TORONTO – Canadian companies are cashing in on so-called anti-Trumpism in the United States, offering our neighbours to the south an escape plan should Donald Trump become president in November.
Come to Canada.
It’s a smart move, says one marketing and advertising expert who sees only benefits for firms trying to entice Americans north of the border because of the blowhard billionaire.
“It makes a lot of sense for marketers to use Donald Trump because he’s so out there,” said associate marketing professor Grant Packard.
“He has obvious humour appeal and cultural currency.
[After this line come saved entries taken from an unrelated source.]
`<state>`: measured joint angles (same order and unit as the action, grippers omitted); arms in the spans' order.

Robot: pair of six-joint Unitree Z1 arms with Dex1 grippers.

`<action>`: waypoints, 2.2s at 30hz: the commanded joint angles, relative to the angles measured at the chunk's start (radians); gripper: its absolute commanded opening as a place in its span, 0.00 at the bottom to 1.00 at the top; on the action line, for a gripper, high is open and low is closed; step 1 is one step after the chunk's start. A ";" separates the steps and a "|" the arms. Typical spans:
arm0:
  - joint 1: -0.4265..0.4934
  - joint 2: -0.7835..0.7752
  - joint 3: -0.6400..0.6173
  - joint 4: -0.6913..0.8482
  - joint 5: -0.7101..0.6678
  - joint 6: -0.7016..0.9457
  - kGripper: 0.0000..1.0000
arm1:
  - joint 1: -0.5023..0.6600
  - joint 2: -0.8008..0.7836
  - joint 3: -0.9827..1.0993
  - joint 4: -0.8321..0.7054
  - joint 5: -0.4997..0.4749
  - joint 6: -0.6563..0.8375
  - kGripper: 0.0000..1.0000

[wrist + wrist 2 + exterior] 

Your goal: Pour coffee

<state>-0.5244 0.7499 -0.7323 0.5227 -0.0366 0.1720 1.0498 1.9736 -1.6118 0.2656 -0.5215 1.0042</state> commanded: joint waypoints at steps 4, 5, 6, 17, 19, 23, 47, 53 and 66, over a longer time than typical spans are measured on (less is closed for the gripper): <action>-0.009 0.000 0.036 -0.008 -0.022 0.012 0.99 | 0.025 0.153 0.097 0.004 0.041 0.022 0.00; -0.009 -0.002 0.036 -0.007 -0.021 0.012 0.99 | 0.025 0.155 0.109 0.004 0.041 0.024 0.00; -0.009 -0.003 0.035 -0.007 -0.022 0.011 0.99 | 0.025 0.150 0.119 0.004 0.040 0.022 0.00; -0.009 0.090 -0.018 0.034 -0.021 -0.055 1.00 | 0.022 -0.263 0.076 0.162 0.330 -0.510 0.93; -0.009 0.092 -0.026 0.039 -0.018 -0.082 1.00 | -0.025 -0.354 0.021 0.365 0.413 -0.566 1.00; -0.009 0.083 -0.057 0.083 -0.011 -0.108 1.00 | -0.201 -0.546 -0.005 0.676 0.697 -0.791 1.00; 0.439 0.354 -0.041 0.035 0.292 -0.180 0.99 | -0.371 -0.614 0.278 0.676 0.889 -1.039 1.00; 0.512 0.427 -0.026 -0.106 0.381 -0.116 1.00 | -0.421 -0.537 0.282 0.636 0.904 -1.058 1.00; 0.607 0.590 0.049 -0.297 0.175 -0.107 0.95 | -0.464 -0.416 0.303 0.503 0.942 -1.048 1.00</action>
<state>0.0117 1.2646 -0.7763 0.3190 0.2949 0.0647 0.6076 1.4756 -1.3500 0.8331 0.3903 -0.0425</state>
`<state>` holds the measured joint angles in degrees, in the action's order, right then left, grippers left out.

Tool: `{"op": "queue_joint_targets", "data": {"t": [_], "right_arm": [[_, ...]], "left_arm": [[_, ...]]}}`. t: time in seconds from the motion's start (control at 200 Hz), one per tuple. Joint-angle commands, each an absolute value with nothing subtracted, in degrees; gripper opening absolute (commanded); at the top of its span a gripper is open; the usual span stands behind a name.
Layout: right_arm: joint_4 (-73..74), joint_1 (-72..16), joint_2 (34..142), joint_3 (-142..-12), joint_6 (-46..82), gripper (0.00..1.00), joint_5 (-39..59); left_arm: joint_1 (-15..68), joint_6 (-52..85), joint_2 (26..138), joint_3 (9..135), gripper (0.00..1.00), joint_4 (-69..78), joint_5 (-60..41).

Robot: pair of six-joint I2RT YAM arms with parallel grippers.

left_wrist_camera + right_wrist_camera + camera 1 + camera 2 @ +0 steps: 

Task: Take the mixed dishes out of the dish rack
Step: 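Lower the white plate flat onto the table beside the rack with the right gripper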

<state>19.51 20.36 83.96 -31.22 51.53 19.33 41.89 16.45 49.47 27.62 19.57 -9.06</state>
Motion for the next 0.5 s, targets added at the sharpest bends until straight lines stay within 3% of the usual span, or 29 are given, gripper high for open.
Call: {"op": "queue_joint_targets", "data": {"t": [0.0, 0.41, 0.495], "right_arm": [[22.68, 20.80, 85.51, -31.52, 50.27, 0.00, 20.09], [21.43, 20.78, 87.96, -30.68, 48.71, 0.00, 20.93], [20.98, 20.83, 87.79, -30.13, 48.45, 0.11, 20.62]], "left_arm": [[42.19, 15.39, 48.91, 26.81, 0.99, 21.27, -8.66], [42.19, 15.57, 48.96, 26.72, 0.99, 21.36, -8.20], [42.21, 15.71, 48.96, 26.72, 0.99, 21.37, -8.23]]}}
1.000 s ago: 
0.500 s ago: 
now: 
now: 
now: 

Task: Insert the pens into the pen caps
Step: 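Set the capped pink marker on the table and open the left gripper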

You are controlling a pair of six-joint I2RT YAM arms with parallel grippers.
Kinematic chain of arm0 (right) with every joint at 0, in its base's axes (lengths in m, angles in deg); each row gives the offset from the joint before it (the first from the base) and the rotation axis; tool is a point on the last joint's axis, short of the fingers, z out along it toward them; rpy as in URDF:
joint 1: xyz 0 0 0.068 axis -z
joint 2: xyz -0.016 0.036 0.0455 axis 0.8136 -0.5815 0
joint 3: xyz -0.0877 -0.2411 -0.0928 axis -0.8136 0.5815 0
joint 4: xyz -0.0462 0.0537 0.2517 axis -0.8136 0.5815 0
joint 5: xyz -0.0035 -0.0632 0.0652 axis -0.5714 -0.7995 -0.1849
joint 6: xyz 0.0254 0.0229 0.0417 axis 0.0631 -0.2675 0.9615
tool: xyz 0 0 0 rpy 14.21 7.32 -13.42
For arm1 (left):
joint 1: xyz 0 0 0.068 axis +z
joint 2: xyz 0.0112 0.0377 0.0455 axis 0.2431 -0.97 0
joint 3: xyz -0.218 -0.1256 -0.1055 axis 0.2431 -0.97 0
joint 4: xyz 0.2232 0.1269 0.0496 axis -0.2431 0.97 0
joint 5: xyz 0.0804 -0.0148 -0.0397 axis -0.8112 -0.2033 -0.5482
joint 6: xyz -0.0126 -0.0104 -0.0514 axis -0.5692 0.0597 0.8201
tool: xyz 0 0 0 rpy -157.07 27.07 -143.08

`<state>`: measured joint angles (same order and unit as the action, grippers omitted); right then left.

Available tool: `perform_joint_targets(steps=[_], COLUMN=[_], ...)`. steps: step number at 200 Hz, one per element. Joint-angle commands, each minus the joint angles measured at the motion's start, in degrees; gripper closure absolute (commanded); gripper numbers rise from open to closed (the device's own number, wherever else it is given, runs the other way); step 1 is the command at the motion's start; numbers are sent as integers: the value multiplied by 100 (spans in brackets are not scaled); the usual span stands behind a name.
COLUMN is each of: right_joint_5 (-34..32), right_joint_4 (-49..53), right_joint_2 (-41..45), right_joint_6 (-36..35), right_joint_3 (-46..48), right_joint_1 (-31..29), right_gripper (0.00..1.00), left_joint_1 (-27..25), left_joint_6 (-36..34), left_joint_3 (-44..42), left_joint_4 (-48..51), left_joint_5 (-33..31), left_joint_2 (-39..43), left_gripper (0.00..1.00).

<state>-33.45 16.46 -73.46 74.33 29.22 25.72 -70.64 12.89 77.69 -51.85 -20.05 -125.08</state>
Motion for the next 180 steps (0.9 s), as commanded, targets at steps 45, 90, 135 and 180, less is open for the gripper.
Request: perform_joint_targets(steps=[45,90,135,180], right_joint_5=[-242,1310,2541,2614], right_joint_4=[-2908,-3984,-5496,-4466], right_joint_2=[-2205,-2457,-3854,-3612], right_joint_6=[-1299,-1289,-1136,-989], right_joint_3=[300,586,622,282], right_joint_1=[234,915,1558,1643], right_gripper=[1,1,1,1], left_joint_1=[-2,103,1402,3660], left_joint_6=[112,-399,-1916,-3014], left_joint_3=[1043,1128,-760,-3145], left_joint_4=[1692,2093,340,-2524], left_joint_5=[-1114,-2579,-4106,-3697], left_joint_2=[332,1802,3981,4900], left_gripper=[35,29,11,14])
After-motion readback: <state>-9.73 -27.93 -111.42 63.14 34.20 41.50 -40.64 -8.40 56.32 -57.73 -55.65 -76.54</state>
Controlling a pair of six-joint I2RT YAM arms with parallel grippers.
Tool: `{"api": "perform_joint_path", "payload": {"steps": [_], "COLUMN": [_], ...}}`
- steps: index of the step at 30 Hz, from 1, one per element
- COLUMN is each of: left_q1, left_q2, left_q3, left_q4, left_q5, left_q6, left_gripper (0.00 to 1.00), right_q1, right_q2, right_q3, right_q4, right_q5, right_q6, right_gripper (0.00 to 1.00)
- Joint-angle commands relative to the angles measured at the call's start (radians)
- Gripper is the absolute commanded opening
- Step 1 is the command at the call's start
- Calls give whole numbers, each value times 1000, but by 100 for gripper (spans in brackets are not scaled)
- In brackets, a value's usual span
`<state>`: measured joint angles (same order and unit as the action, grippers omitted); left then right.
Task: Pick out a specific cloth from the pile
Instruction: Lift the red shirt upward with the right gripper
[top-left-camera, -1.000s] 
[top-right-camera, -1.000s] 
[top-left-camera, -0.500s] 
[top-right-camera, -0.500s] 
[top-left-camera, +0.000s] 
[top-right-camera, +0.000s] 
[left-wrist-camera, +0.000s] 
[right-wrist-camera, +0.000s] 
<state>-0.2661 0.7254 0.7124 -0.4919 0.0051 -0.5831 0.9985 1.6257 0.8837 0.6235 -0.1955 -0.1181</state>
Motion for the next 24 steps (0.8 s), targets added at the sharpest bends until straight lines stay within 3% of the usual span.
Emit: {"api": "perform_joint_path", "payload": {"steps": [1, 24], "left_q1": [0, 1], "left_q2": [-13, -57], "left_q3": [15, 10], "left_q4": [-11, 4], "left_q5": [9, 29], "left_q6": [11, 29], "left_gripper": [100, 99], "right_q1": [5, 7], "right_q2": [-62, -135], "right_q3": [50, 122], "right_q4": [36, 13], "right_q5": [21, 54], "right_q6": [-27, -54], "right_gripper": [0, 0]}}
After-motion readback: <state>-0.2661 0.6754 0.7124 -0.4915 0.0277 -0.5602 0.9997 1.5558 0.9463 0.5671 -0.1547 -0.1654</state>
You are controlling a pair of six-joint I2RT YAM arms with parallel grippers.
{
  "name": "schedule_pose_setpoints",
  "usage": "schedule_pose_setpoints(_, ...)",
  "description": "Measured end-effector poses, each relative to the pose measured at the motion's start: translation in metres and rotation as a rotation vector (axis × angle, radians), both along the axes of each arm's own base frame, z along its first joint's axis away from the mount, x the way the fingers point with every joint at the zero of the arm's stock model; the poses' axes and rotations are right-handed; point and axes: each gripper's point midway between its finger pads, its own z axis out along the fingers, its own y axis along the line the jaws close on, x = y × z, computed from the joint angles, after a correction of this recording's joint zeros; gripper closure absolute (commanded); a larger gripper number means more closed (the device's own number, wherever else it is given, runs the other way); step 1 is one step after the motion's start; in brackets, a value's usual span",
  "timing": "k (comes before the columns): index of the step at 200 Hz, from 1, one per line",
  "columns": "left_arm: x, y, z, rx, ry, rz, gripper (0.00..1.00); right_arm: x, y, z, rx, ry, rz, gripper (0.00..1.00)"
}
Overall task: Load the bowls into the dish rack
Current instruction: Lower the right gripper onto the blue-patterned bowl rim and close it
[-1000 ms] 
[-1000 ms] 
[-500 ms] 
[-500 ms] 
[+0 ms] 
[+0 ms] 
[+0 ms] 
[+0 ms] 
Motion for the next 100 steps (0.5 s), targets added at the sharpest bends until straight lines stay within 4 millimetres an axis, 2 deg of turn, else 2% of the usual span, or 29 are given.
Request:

Trump is such a bombastic personality.”
Packard, who teaches at the Lazaridis School of Business and Economics at Wilfrid Laurier University, explains that the presumptive Republican presidential nominee is so polarizing that he is seen as the antithesis of how Canadians view themselves.
For homegrown Canadian brands, the businessman is an obvious target when companies want to appeal to like-minded Americans living in the U.S.
“For brands that kind of play on Canada’s modest pride, and our socially minded altruism, Trump is the anti-brand to that,” he said.
Appealing to Americans appalled by Trump likely works best for brands like Roots and Molson Canadian – two companies rooted in Canadian nationalism and with the ability to be tongue and cheek with their marketing campaigns.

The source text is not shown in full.